[Source records]
########

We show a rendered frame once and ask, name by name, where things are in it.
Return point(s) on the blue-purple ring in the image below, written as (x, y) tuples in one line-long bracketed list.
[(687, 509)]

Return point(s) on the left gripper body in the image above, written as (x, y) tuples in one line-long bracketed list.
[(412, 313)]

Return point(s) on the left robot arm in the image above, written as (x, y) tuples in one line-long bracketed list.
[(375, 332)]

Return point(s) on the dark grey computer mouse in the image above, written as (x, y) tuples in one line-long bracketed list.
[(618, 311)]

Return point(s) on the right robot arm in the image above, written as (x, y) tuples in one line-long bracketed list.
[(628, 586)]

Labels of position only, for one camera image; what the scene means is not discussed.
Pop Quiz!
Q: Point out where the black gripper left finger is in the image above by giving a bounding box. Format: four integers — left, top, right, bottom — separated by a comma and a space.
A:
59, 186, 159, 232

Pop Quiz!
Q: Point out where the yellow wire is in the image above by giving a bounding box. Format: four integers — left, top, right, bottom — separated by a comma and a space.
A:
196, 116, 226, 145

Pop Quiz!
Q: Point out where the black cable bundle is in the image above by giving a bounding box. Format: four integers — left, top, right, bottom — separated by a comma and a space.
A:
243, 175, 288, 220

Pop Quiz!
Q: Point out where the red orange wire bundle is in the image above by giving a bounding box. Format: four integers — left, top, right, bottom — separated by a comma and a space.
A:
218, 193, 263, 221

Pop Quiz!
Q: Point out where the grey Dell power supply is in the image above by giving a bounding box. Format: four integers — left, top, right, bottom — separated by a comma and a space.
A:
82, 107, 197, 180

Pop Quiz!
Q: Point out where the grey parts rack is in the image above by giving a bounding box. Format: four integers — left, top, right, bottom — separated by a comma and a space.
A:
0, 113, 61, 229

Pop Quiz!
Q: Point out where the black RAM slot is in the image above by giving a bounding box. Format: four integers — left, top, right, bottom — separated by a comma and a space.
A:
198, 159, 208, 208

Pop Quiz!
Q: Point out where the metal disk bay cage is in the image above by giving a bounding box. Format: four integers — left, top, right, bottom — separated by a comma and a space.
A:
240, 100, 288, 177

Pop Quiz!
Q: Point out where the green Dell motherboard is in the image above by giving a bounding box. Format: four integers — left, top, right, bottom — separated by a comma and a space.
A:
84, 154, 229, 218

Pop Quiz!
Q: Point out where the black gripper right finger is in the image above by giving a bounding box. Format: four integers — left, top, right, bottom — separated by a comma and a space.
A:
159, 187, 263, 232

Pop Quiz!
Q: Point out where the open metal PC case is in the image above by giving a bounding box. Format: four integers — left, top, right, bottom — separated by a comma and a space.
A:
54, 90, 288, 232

########

Only an exact transcription of all the entries will do.

We show a rendered frame once and ask, name by name, where things are in it.
Return point(s) on the blue-purple ring in the image below, written as (x, y) tuples in one line-long bracketed list.
[(687, 509)]

Return point(s) on the left gripper body in the image above, written as (x, y) tuples in one line-long bracketed list.
[(412, 313)]

Return point(s) on the left robot arm in the image above, written as (x, y) tuples in one line-long bracketed list.
[(375, 332)]

Return point(s) on the dark grey computer mouse in the image above, written as (x, y) tuples in one line-long bracketed list.
[(618, 311)]

Return point(s) on the right robot arm in the image above, written as (x, y) tuples in one line-long bracketed list.
[(628, 586)]

Labels of position only, for one camera image; what the scene means is not discussed.
Pop Quiz!
Q: Point out where the black gripper left finger is in the image above by giving a bounding box. Format: four integers — left, top, right, bottom — separated by a comma and a space.
A:
59, 186, 159, 232

Pop Quiz!
Q: Point out where the yellow wire is in the image above by giving a bounding box. Format: four integers — left, top, right, bottom — separated by a comma and a space.
A:
196, 116, 226, 145

Pop Quiz!
Q: Point out where the black cable bundle is in the image above by giving a bounding box. Format: four integers — left, top, right, bottom — separated by a comma and a space.
A:
243, 175, 288, 220

Pop Quiz!
Q: Point out where the red orange wire bundle is in the image above by giving a bounding box. Format: four integers — left, top, right, bottom — separated by a comma and a space.
A:
218, 193, 263, 221

Pop Quiz!
Q: Point out where the grey Dell power supply is in the image above by giving a bounding box. Format: four integers — left, top, right, bottom — separated by a comma and a space.
A:
82, 107, 197, 180

Pop Quiz!
Q: Point out where the grey parts rack is in the image above by giving a bounding box. Format: four integers — left, top, right, bottom — separated by a comma and a space.
A:
0, 113, 61, 229

Pop Quiz!
Q: Point out where the black RAM slot is in the image above by giving a bounding box. Format: four integers — left, top, right, bottom — separated by a comma and a space.
A:
198, 159, 208, 208

Pop Quiz!
Q: Point out where the metal disk bay cage is in the image above by giving a bounding box. Format: four integers — left, top, right, bottom — separated by a comma and a space.
A:
240, 100, 288, 177

Pop Quiz!
Q: Point out where the green Dell motherboard is in the image above by giving a bounding box. Format: four integers — left, top, right, bottom — separated by a comma and a space.
A:
84, 154, 229, 218

Pop Quiz!
Q: Point out where the black gripper right finger is in the image above by giving a bounding box. Format: four integers — left, top, right, bottom — separated by a comma and a space.
A:
159, 187, 263, 232

Pop Quiz!
Q: Point out where the open metal PC case is in the image above by giving a bounding box. Format: four integers — left, top, right, bottom — separated by a comma and a space.
A:
54, 90, 288, 232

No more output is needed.